Premier constat à l’étude des messages échangés: la violence extrême à laquelle les organisations criminelles ont recours. “Elles ont importé en Europe des comportements que l’on croyait cantonnés à l’Amérique du Sud”, relève Rémy Heitz, procureur général à la cour d’appel de Paris. “La terreur, des assassinats, des gens qui se font exécuter en direct devant des spectateurs hilares. C’est de cette façon que sont gérés ces trafics.”
Le Belge Eric Snoeck évoque de son côté “une violence complètement inouïe” en citant en exemple la découverte de conteneurs aménagés en salles de torture aux Pays-Bas.

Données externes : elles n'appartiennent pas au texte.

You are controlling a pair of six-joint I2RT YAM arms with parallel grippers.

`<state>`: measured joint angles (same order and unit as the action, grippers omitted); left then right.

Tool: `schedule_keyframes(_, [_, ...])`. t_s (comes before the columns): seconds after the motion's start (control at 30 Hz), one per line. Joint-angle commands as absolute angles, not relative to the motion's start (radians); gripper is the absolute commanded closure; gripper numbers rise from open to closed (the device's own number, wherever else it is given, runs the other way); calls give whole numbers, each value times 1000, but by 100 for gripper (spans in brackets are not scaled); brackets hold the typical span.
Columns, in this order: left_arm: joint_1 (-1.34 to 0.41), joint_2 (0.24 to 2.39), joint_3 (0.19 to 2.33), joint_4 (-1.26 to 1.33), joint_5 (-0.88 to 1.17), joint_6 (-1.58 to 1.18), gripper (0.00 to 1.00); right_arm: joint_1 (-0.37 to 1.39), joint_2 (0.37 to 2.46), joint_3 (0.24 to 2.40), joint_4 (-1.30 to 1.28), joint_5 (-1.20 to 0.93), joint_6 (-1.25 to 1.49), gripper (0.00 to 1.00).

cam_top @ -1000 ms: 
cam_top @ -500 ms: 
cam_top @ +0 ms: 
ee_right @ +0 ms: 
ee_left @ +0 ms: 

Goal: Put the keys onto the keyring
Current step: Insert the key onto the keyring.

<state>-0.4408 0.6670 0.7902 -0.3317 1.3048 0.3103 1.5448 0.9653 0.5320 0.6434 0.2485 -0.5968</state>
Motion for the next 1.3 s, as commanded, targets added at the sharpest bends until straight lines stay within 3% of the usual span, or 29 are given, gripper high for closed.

“Pour quelques milliers d’euros, parce que le contrat n’a pas été respecté, on n’hésite pas à abattre, après parfois des heures de souffrance, des personnes avec lesquelles on coopérait quelques heures auparavant, ça fait froid dans le dos”, raconte-t-il. La lecture des messages échangés sur le réseau crypté a également permis de localiser en Serbie, près de la capitale Belgrade, une “maison de l’horreur”, où des victimes étaient démembrées et leurs restes broyés dans un hachoir à viande.
Avec Dubaï, où sont réfugiés de nombreux chefs de réseau, la région des Balkans clignote aussi sur la carte du trafic international. Après l’anglais, l’albanais est la deuxième langue la plus utilisée sur Sky ECC, ont constaté les enquêteurs. Des données provenant de l’application ont été partagées avec au moins 22 pays, dont plusieurs Etats d’Amérique latine terres de production ou de transit de la cocaïne (Colombie, Brésil).
Outre la “Mocro-maffia” (des trafiquants d’origine marocaine agissant depuis les Pays-Bas) et la “Ndrangheta” calabraise, Sky ECC a révélé la présence sur le sol belge de “représentants des cartels sud-américains”, selon Eric Snoeck. “Je suis très inquiet”, confie un magistrat français. “On sous-estime les dangers de ces trafics en termes de déstabilisation des Etats et de violence propagée à toute la société.”